Exercise requirements: Report how many lines in the records that follow have the word "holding" in them, giving the number and nothing more.

Provided entries Start Marker

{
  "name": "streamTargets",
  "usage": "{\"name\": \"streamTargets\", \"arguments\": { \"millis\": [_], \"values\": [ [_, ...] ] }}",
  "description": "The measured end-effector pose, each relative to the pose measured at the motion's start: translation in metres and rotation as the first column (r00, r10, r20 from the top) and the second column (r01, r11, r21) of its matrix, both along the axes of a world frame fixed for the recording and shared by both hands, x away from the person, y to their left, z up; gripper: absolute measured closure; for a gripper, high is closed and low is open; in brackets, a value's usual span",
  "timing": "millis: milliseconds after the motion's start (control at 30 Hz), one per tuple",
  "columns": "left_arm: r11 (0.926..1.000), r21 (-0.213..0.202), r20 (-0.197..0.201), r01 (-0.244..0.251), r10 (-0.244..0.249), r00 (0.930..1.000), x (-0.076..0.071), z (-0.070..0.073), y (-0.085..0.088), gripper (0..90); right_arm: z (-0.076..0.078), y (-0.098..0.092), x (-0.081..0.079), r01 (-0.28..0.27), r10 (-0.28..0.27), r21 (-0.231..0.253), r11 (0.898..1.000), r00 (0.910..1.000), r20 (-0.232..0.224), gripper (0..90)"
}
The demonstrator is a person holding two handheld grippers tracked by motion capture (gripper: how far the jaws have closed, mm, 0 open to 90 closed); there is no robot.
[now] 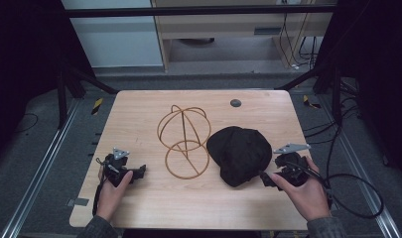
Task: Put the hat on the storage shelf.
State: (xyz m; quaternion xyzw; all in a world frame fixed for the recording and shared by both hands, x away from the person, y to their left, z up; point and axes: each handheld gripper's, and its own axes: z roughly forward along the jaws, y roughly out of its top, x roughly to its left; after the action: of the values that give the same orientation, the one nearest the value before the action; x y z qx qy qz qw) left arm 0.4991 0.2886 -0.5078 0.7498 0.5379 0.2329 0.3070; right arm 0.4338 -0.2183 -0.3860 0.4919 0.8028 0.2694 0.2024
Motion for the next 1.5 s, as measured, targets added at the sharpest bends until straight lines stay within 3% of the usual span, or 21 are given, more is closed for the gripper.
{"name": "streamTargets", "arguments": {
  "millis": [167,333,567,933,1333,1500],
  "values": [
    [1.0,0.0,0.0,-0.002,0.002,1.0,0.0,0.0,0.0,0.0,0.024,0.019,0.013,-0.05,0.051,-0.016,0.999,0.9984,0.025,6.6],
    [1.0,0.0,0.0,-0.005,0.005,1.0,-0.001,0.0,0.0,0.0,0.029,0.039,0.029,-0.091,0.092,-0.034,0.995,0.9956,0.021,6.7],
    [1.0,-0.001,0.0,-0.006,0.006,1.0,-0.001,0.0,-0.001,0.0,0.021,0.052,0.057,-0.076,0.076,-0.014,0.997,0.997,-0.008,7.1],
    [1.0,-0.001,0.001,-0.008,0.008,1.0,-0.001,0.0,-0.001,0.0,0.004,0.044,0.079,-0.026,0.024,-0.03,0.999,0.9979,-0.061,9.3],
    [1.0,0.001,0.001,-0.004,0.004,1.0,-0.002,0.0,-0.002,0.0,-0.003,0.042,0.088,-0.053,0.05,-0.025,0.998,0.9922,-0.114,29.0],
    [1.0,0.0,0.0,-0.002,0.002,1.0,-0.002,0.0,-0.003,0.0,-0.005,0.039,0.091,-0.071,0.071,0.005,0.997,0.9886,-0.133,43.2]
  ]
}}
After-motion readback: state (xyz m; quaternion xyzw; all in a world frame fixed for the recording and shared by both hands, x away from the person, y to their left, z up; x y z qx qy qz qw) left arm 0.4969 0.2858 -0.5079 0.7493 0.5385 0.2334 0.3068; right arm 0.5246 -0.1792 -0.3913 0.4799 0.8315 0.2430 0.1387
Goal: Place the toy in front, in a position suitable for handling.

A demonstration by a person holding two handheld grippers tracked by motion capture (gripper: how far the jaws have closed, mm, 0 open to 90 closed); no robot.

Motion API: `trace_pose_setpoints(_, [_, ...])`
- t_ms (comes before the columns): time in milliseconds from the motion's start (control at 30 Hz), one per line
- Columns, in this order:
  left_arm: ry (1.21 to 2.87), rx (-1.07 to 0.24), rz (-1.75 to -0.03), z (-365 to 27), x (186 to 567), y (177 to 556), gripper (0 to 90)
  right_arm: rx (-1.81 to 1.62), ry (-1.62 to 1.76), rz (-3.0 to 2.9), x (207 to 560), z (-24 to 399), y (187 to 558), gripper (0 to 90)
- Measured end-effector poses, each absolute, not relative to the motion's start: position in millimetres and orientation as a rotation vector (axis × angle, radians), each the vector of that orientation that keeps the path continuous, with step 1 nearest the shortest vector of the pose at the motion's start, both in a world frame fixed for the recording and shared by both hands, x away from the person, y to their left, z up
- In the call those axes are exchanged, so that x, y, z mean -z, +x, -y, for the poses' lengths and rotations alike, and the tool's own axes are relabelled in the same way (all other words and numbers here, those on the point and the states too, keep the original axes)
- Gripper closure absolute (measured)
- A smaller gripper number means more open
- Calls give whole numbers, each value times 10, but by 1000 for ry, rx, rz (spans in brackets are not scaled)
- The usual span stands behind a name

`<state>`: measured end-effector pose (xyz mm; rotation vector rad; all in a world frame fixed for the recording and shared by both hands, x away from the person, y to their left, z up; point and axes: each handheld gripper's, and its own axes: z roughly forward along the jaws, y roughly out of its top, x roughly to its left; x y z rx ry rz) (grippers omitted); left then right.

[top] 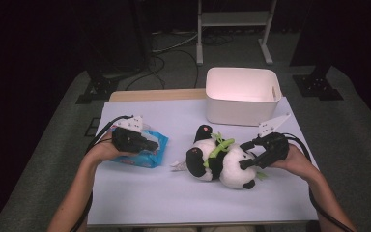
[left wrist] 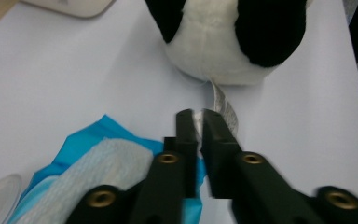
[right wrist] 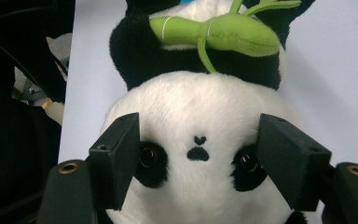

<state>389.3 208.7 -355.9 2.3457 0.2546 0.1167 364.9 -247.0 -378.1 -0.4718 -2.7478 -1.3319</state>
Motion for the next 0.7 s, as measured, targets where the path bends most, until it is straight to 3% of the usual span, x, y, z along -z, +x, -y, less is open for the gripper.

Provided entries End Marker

Result of this exercise: 2